| EXERCISE PROMPT |
Using the listing below, report each line holding the string "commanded".

|---|

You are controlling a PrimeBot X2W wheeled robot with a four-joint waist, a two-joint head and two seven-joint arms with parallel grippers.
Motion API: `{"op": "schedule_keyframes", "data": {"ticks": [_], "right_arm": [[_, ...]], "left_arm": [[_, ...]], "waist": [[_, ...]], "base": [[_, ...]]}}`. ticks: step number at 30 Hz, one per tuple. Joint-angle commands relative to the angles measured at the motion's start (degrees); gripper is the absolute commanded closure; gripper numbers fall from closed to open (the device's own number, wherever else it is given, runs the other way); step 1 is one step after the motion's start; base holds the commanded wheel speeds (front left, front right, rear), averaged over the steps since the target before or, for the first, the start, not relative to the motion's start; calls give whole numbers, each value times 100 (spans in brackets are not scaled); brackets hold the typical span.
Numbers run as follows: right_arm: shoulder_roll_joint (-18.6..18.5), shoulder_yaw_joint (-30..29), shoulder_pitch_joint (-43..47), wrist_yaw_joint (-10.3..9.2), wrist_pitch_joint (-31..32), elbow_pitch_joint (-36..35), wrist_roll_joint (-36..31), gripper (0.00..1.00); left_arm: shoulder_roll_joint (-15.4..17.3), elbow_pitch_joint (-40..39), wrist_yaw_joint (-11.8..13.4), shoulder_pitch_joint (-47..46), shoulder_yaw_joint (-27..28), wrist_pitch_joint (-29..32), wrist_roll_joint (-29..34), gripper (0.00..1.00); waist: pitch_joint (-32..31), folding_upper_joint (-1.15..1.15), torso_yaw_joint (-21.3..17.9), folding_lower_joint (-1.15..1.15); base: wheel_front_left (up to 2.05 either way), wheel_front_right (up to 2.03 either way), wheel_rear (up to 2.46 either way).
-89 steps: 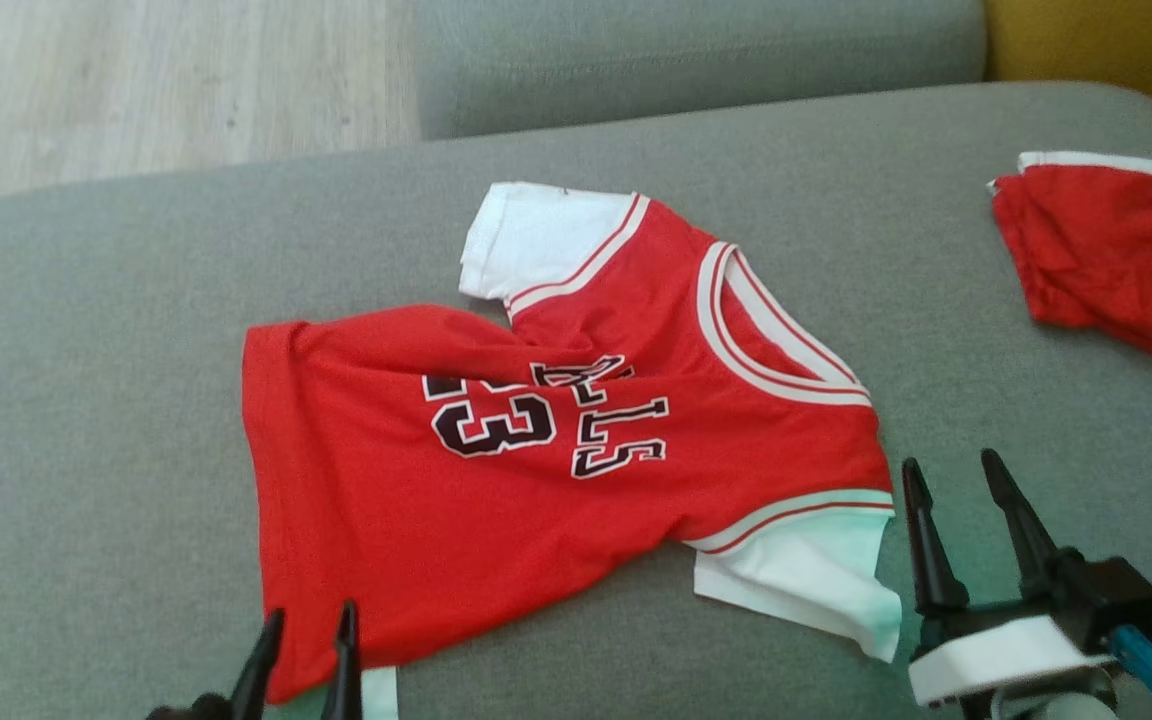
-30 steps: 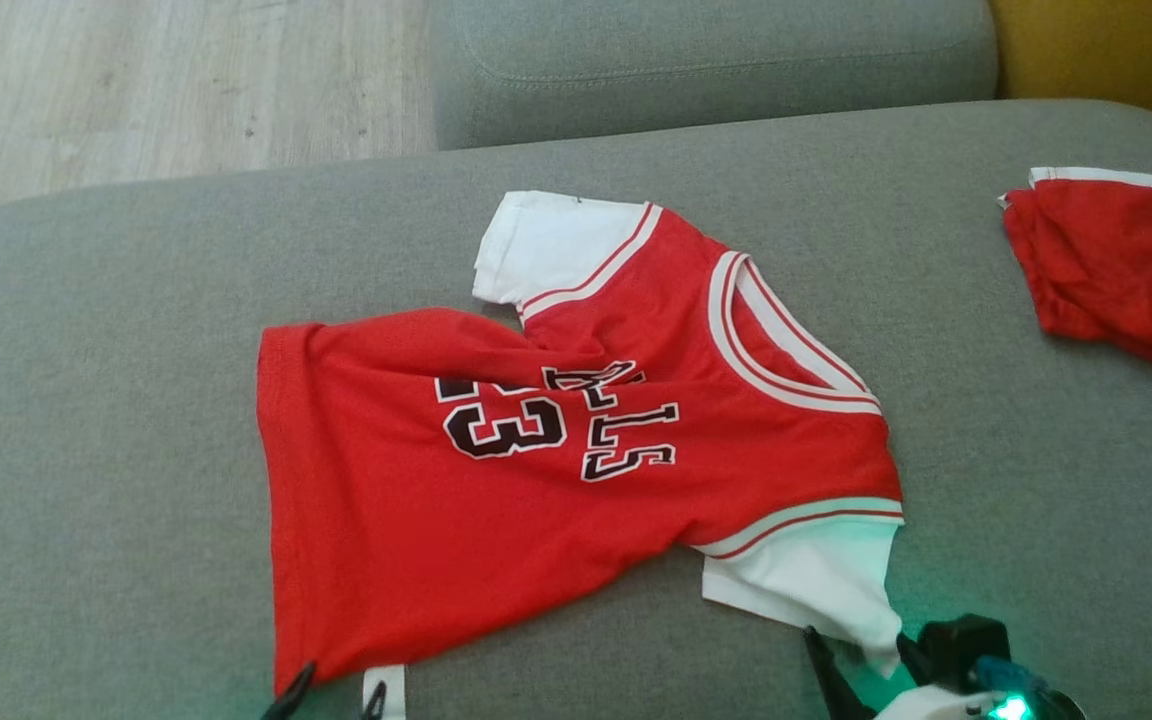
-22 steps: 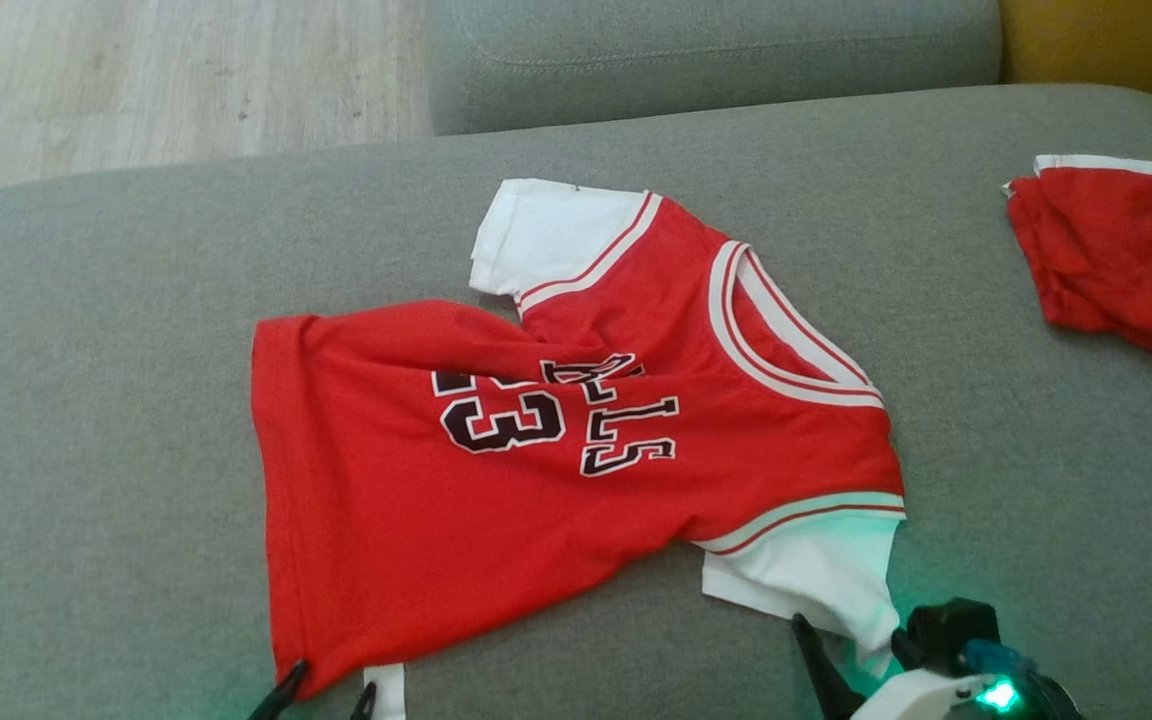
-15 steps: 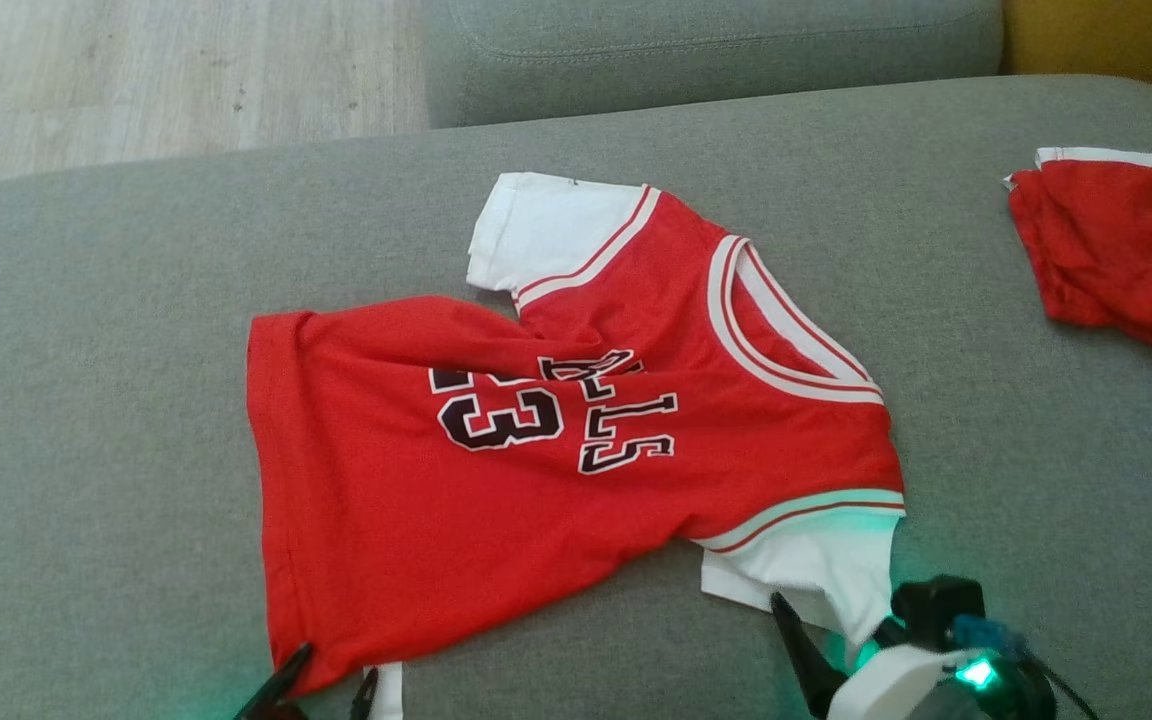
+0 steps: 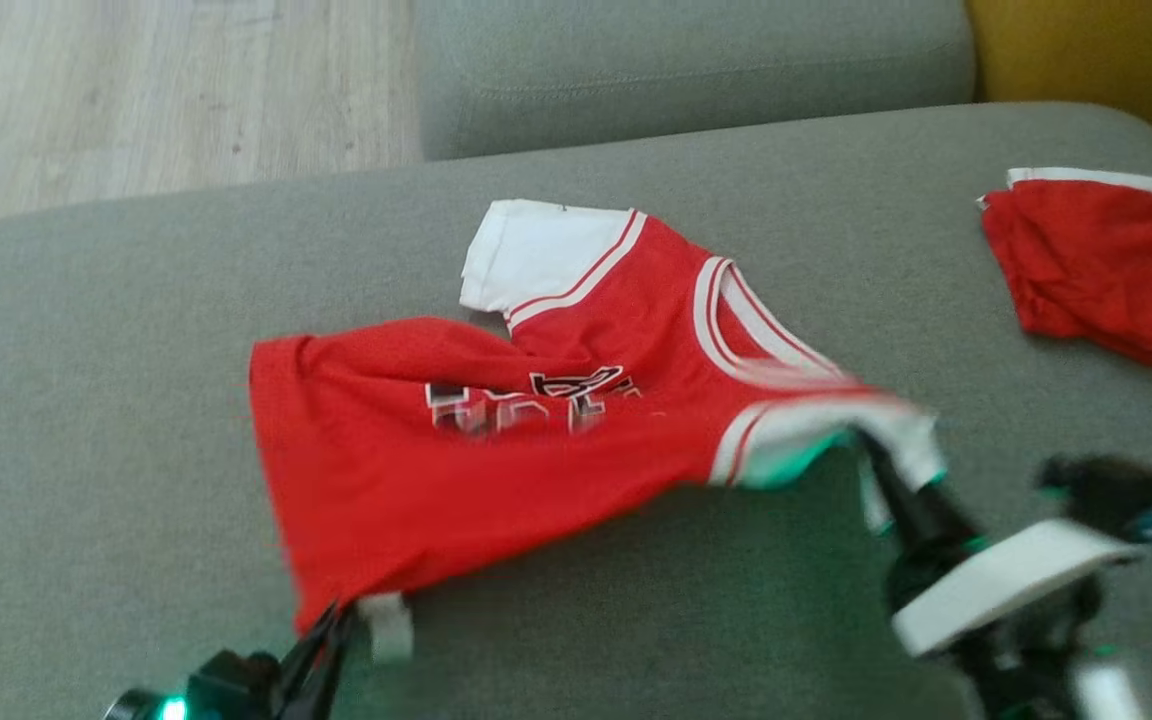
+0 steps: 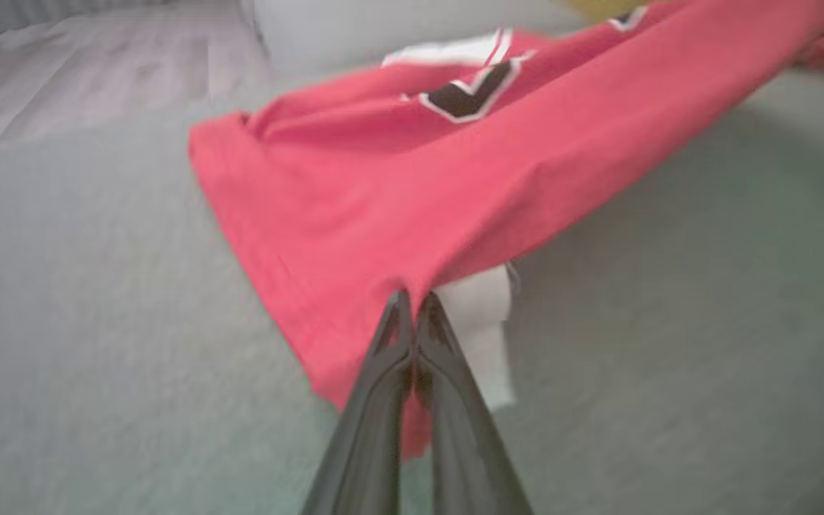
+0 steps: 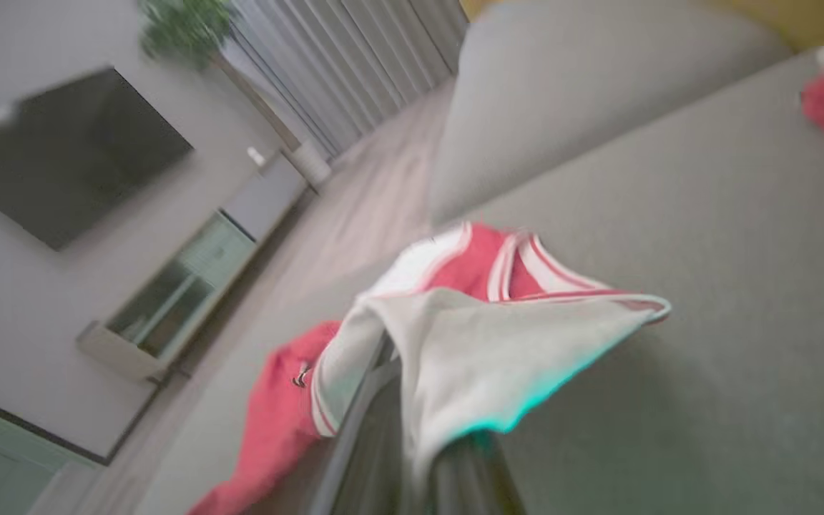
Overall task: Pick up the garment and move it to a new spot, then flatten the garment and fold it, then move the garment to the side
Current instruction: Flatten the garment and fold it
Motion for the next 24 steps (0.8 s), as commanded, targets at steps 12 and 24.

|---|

| SOLUTION FOR THIS EXERCISE |
Motion API: `{"op": "schedule_keyframes", "data": {"ticks": [_], "right_arm": [[_, ...]], "left_arm": [[_, ...]], "waist": [[_, ...]], "base": [[_, ...]]}}`. ticks: step number at 30 Hz, one per tuple. Joint-angle commands relative to the angles measured at the motion's start (degrees); gripper is the absolute commanded closure; gripper numbers fall from closed to open (the device's own number, wherever else it is given, runs the other way); step 1 is one step after the motion's start; base holds the commanded wheel speeds (front left, front right, rear), averaged over the steps since the target before or, for the first, the start, not relative to the motion's start; calls give whole numbers, each value times 100 (spans in brackets are not scaled); brackets hold the typical span.
Motion for the next 24 steps (0.8 s), as commanded, targets at steps 12 and 24.

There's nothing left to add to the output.